Check the listing below line by line and report how many lines hold "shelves", with no other words.

Data section:
---+---
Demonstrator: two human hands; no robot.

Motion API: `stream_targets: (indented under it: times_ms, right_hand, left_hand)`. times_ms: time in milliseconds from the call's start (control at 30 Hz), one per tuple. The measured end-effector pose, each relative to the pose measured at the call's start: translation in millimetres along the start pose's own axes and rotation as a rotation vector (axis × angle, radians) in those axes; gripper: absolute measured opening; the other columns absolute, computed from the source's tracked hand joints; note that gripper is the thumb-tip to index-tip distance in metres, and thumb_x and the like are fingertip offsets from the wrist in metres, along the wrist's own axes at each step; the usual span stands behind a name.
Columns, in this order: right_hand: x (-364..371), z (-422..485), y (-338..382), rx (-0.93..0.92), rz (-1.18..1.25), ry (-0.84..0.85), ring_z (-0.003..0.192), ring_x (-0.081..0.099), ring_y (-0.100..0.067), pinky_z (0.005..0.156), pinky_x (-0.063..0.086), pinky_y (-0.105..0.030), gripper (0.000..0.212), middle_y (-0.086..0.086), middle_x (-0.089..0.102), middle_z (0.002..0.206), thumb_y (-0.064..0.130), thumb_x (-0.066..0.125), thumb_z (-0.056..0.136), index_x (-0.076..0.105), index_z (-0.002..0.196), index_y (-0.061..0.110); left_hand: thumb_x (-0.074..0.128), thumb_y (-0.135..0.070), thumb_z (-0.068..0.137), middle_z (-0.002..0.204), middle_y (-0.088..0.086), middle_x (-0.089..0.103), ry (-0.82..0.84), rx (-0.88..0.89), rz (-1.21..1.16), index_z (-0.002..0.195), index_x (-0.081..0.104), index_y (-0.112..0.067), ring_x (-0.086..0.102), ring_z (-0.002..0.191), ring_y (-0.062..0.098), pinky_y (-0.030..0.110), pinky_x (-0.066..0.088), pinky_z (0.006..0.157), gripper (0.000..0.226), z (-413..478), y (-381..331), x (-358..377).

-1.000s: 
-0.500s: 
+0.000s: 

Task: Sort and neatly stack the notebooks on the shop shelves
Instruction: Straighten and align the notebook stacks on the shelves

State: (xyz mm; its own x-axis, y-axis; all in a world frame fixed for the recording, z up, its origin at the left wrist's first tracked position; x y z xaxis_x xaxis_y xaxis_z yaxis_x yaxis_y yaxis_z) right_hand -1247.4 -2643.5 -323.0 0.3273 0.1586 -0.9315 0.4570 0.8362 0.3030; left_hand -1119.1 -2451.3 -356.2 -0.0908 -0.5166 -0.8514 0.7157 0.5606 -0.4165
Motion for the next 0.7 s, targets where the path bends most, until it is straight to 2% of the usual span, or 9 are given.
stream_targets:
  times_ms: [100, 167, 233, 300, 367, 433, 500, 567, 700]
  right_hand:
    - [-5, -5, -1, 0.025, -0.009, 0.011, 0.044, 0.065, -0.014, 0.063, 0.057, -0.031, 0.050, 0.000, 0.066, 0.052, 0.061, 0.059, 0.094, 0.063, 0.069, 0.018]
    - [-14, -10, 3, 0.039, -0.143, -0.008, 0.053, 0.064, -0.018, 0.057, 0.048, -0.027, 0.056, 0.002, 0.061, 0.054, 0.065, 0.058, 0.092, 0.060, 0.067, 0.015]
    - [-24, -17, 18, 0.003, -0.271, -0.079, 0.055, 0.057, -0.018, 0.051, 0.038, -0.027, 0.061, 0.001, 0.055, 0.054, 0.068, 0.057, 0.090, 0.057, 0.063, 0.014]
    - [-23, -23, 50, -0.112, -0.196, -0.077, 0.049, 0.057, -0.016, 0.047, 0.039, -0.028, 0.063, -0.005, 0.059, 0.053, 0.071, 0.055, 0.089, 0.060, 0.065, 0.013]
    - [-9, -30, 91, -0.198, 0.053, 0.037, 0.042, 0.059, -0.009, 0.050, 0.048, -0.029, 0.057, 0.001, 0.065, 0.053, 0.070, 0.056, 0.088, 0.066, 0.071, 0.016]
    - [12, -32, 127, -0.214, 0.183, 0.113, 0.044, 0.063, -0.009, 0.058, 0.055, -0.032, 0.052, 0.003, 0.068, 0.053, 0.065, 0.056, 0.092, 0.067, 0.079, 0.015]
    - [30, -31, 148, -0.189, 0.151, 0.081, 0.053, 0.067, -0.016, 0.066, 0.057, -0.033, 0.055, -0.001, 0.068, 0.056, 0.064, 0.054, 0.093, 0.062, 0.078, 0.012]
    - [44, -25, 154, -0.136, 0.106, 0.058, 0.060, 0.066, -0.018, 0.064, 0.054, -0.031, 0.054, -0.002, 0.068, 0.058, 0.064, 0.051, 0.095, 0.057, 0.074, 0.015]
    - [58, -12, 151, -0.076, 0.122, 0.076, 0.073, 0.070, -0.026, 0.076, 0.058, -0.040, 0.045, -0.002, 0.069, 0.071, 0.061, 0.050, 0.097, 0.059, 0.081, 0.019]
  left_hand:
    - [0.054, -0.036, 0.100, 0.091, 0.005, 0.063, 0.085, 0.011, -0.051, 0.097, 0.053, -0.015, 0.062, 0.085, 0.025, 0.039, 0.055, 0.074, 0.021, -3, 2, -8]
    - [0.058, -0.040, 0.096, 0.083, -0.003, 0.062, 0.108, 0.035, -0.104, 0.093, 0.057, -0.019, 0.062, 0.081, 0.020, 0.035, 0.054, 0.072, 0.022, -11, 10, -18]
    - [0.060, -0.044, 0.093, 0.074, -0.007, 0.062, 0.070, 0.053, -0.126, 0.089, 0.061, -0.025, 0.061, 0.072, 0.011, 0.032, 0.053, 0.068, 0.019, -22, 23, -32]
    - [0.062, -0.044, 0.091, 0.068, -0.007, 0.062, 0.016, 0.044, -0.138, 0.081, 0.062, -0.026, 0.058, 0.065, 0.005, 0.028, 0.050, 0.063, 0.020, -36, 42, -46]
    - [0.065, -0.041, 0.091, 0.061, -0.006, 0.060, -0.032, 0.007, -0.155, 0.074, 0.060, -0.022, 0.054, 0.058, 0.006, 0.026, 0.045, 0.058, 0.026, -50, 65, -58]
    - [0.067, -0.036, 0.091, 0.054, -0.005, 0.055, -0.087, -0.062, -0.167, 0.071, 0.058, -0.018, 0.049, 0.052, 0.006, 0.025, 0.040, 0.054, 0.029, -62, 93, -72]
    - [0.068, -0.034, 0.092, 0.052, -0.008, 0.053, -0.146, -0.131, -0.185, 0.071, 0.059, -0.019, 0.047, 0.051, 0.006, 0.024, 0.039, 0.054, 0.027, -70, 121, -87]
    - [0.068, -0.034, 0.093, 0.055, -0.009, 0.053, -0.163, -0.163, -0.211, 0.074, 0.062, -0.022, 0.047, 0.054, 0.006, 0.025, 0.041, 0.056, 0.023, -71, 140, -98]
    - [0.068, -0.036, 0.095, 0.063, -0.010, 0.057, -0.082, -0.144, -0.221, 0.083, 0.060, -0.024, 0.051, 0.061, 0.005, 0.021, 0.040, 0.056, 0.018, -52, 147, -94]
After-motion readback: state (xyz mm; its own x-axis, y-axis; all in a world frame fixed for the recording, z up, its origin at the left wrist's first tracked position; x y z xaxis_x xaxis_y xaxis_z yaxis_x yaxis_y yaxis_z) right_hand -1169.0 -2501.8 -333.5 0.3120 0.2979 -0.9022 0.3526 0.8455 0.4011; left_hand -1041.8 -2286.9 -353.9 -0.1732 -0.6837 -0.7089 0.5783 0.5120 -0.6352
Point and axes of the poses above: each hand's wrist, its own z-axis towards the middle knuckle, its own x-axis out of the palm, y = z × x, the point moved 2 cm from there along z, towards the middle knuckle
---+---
Exercise solution: 2